Shares in software company Vringo (VRNG) had jumped an eye-popping 105 percent over the last two days. The story, in and of itself, wouldn't normally capture a tremendous deal of attention. Even after doubling its share price, the market cap of Vringo remains under $35 million, and massive swings in fortune for micro cap companies are relatively common place. However, the reason for Vringo's major shift in value could have potentially drastic implications to the technology industry. Vringo jumped based on a lawsuit filed in September of last year against Google (GOOG) claiming that it willfully violated patents owned by Vringo that Ken Lang filed in the mid 1990s. The amount asked for? Oh, just $67 billion plus future revenues.

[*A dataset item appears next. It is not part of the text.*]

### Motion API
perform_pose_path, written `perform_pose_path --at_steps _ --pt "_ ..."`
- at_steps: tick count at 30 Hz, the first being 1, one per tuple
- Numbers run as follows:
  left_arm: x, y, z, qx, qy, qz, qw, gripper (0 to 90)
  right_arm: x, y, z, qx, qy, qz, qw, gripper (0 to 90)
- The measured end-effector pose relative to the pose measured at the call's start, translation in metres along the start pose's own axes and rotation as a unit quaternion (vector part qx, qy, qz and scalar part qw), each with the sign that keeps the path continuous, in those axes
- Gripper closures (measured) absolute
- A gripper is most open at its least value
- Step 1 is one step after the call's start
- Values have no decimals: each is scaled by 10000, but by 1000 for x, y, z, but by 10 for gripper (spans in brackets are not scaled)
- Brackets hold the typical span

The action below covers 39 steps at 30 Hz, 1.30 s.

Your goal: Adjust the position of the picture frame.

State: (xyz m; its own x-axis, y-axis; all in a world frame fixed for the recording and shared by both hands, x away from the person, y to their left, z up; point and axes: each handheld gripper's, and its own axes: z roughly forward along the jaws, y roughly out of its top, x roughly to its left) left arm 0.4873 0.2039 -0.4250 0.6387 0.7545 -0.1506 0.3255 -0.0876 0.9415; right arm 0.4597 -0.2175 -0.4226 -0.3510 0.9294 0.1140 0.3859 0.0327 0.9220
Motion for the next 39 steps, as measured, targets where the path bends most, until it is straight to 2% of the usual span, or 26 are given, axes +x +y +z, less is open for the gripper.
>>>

The Vringo case may or may not be as tremendous a deal as some would make it out to be. Firstly, the patent lawsuit was filed in September of 2011. Why did Vringo's stock suddenly jump 87 percent on Monday and just over another 9.25 percent Tuesday? Essentially it can be traced to an article by James Altucher, who was a grad school friend of Ken Lang and is long Vringo, who forcefully stated Vringo's case and implied that the lawsuit was not frivolous. The jump may be warranted. Vringo is a tiny company, and should it win the lawsuit or force a large settlement from Google it would mean an even more drastic climb. However, others, like Seeking Alpha's Modernist, are a bit more skeptical as to whether or not patent law can be as broadly applied as Altucher seems to believe.
However, the size of the lawsuit, and its potential implications for the entire industry, bring up interesting ideas about the nature of patent law. The lawsuit is one of many like it as the world of the internet still finds its form. A number of high-profile patent cases have popped up in recent history. Apple (AAPL) is suing Samsung over devices it claims are too similar to Apple's iPhones and iPads, British Telecom (BT) is one of many other companies to file suit against Google, and it's widely speculated that much of Google's motivation for purchasing Motorola last year for $12 billion was motivated by Motorola's patent portfolio. Most recently, Yahoo (YHOO) is suing Facebook (FB) over the latter's news feed.
Good for Business?
It's hard to say how things will shake out for these lawsuits, but they raise important questions about the nature of these laws. While patents are essential for the protection of intellectual property, it's also clear that the current system is prone to abuse. People known as "patent trolls" make a business of buying up and filing patents with the specific intent to use them in later lawsuits. If Vringo wins its lawsuit, it will essentially destroy Google, one of the most innovative and valuable companies in the United States. As such, it seems obvious that American law will need to find a strong middle ground that will both protect intellectual property while also preventing frivolous lawsuits.